Data listing:
Segment Open
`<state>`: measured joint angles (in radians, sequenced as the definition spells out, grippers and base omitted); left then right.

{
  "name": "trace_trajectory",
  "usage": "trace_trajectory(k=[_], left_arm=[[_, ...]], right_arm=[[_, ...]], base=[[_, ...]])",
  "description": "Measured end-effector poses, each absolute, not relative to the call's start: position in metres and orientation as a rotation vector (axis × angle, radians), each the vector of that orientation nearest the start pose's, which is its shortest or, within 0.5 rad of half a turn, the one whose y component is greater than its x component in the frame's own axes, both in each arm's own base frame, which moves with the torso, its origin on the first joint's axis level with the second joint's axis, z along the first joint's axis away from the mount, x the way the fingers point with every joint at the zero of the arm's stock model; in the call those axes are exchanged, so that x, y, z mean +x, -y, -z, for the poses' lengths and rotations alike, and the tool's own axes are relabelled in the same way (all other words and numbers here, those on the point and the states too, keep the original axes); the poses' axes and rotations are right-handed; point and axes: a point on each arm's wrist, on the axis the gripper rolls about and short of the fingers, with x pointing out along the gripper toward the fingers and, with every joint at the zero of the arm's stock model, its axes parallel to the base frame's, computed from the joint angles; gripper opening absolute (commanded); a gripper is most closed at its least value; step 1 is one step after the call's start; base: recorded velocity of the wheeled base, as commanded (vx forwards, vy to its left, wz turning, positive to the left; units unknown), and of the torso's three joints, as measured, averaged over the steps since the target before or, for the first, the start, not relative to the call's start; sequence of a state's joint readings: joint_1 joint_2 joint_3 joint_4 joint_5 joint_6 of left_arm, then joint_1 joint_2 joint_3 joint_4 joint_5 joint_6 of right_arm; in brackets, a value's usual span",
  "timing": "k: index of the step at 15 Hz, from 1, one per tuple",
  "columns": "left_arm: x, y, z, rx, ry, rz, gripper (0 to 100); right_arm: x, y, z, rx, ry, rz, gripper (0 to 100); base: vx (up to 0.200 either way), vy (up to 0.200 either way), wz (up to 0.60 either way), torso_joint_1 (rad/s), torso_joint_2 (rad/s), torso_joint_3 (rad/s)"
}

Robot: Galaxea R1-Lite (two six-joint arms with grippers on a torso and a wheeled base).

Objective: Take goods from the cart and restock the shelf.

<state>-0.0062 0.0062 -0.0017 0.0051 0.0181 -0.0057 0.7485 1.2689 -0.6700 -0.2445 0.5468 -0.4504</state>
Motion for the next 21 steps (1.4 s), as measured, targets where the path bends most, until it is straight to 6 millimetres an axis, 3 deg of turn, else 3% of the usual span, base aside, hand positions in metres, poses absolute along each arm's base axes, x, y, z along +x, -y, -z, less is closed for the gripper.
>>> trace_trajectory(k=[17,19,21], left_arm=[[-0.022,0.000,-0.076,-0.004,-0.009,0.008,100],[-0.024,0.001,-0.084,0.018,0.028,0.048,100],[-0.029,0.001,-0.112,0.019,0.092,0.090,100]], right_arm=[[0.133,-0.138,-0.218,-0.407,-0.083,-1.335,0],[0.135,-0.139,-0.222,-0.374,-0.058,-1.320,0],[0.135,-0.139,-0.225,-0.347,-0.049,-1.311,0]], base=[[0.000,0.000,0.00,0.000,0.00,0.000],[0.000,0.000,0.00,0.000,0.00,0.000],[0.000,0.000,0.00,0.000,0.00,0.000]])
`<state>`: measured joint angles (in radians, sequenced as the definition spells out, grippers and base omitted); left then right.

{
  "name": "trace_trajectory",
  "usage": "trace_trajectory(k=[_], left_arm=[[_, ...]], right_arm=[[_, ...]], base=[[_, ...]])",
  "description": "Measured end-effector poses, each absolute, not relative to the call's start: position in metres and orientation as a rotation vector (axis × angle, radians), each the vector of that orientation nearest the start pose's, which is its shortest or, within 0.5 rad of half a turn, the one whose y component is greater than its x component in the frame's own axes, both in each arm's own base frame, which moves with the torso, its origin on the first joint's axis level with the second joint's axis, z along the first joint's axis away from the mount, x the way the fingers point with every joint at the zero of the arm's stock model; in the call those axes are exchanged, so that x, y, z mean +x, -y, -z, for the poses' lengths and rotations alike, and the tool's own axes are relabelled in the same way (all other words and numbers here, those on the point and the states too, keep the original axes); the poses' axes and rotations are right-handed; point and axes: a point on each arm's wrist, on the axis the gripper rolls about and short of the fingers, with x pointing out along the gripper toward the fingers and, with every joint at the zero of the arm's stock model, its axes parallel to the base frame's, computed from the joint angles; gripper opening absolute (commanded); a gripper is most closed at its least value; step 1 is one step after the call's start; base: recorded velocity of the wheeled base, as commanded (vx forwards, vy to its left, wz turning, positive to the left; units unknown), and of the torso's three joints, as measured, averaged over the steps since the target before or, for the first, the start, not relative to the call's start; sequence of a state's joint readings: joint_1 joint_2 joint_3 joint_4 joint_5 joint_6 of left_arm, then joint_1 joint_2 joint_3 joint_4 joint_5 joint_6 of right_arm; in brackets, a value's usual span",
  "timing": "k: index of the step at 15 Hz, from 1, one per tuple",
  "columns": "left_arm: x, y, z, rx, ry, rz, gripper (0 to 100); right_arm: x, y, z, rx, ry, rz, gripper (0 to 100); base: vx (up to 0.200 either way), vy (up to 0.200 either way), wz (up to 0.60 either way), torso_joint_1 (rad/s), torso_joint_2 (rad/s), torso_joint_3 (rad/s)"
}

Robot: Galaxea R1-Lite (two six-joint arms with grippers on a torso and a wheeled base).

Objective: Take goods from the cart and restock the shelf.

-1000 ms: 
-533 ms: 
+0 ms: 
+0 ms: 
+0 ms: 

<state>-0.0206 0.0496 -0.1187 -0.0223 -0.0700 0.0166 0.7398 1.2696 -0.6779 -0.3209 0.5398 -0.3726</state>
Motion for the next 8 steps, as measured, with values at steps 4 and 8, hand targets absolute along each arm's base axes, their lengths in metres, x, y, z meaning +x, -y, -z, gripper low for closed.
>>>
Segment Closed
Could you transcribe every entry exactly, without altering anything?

`<state>`: measured joint angles (in radians, sequenced as the definition spells out, grippers and base omitted); left then right.

{
  "name": "trace_trajectory",
  "usage": "trace_trajectory(k=[_], left_arm=[[_, ...]], right_arm=[[_, ...]], base=[[_, ...]])",
  "description": "Measured end-effector poses, each absolute, not relative to the call's start: position in metres and orientation as a rotation vector (axis × angle, radians), each the vector of that orientation nearest the start pose's, which is its shortest or, within 0.5 rad of half a turn, the one whose y component is greater than its x component in the frame's own axes, both in each arm's own base frame, which moves with the torso, its origin on the first joint's axis level with the second joint's axis, z along the first joint's axis away from the mount, x the way the fingers point with every joint at the zero of the arm's stock model; in the call those axes are exchanged, so that x, y, z mean +x, -y, -z, for the poses' lengths and rotations alike, and the tool's own axes are relabelled in the same way (all other words and numbers here, those on the point and the states too, keep the original axes); the poses' axes and rotations are right-handed; point and axes: a point on each arm's wrist, on the axis the gripper rolls about and short of the fingers, with x pointing out along the gripper toward the fingers and, with every joint at the zero of the arm's stock model, its axes parallel to the base frame's, computed from the joint angles; gripper opening absolute (commanded); a gripper is most closed at its least value; step 1 is one step after the call's start; base: recorded velocity of the wheeled base, as commanded (vx forwards, vy to its left, wz turning, positive to the left; units unknown), and of the torso's three joints, as measured, averaged over the steps since the target before or, for the first, the start, not relative to the call's start; sequence of a state's joint readings: joint_1 joint_2 joint_3 joint_4 joint_5 joint_6 of left_arm, then joint_1 joint_2 joint_3 joint_4 joint_5 joint_6 of right_arm; in brackets, a value's usual span",
  "timing": "k: index of the step at 15 Hz, from 1, one per tuple",
  "columns": "left_arm: x, y, z, rx, ry, rz, gripper (0 to 100); right_arm: x, y, z, rx, ry, rz, gripper (0 to 100); base: vx (up to 0.200 either way), vy (up to 0.200 either way), wz (up to 0.60 either way), torso_joint_1 (rad/s), torso_joint_2 (rad/s), torso_joint_3 (rad/s)"
}

Robot: Galaxea R1-Lite (two six-joint arms with grippers on a torso and a wheeled base).

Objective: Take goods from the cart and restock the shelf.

<state>-0.0062 0.0062 -0.0017 0.0051 0.0181 -0.0057 0.7485 1.2689 -0.6700 -0.2445 0.5468 -0.4504</state>
Motion for the next 21 steps (1.4 s), as measured, targets where the path bends most, until it is straight to 6 millimetres an axis, 3 deg of turn, else 3% of the usual span, base aside, hand positions in metres, poses absolute along each arm's base axes, x, y, z along +x, -y, -z, less is closed for the gripper.
>>> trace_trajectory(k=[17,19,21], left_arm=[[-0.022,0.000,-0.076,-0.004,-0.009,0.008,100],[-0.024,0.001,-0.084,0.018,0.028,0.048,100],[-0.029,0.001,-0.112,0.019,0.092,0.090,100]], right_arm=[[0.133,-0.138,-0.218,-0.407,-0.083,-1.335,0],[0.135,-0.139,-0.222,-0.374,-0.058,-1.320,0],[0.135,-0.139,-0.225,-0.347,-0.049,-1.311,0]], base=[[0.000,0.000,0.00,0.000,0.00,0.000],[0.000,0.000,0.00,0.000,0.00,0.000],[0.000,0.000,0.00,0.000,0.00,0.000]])
`<state>`: measured joint angles (in radians, sequenced as the definition spells out, grippers and base omitted); left then right.

{
  "name": "trace_trajectory",
  "usage": "trace_trajectory(k=[_], left_arm=[[_, ...]], right_arm=[[_, ...]], base=[[_, ...]])",
  "description": "Measured end-effector poses, each absolute, not relative to the call's start: position in metres and orientation as a rotation vector (axis × angle, radians), each the vector of that orientation nearest the start pose's, which is its shortest or, within 0.5 rad of half a turn, the one whose y component is greater than its x component in the frame's own axes, both in each arm's own base frame, which moves with the torso, its origin on the first joint's axis level with the second joint's axis, z along the first joint's axis away from the mount, x the way the fingers point with every joint at the zero of the arm's stock model; in the call those axes are exchanged, so that x, y, z mean +x, -y, -z, for the poses' lengths and rotations alike, and the tool's own axes are relabelled in the same way (all other words and numbers here, those on the point and the states too, keep the original axes); the poses' axes and rotations are right-handed; point and axes: a point on each arm's wrist, on the axis the gripper rolls about and short of the fingers, with x pointing out along the gripper toward the fingers and, with every joint at the zero of the arm's stock model, its axes parallel to the base frame's, computed from the joint angles; gripper opening absolute (commanded); a gripper is most closed at its least value; step 1 is one step after the call's start; base: recorded velocity of the wheeled base, as commanded (vx forwards, vy to its left, wz turning, positive to the left; units unknown), and of the torso's three joints, as measured, averaged over the steps since the target before or, for the first, the start, not relative to the call's start; sequence of a state's joint readings: joint_1 joint_2 joint_3 joint_4 joint_5 joint_6 of left_arm, then joint_1 joint_2 joint_3 joint_4 joint_5 joint_6 of right_arm; in brackets, a value's usual span",
  "timing": "k: index of the step at 15 Hz, from 1, one per tuple",
  "columns": "left_arm: x, y, z, rx, ry, rz, gripper (0 to 100); right_arm: x, y, z, rx, ry, rz, gripper (0 to 100); base: vx (up to 0.200 either way), vy (up to 0.200 either way), wz (up to 0.60 either way), torso_joint_1 (rad/s), torso_joint_2 (rad/s), torso_joint_3 (rad/s)"
}

Robot: Galaxea R1-Lite (two six-joint arms with grippers on a torso and a wheeled base).

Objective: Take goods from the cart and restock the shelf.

-1000 ms: 
-533 ms: 
+0 ms: 
+0 ms: 
+0 ms: 

<state>-0.0206 0.0496 -0.1187 -0.0223 -0.0700 0.0166 0.7398 1.2696 -0.6779 -0.3209 0.5398 -0.3726</state>
Motion for the next 8 steps, as measured, with values at steps 4 and 8, hand targets absolute along each arm's base axes, their lengths in metres, x, y, z meaning +x, -y, -z, gripper low for closed.
>>>

Nothing remains to be done in this exercise.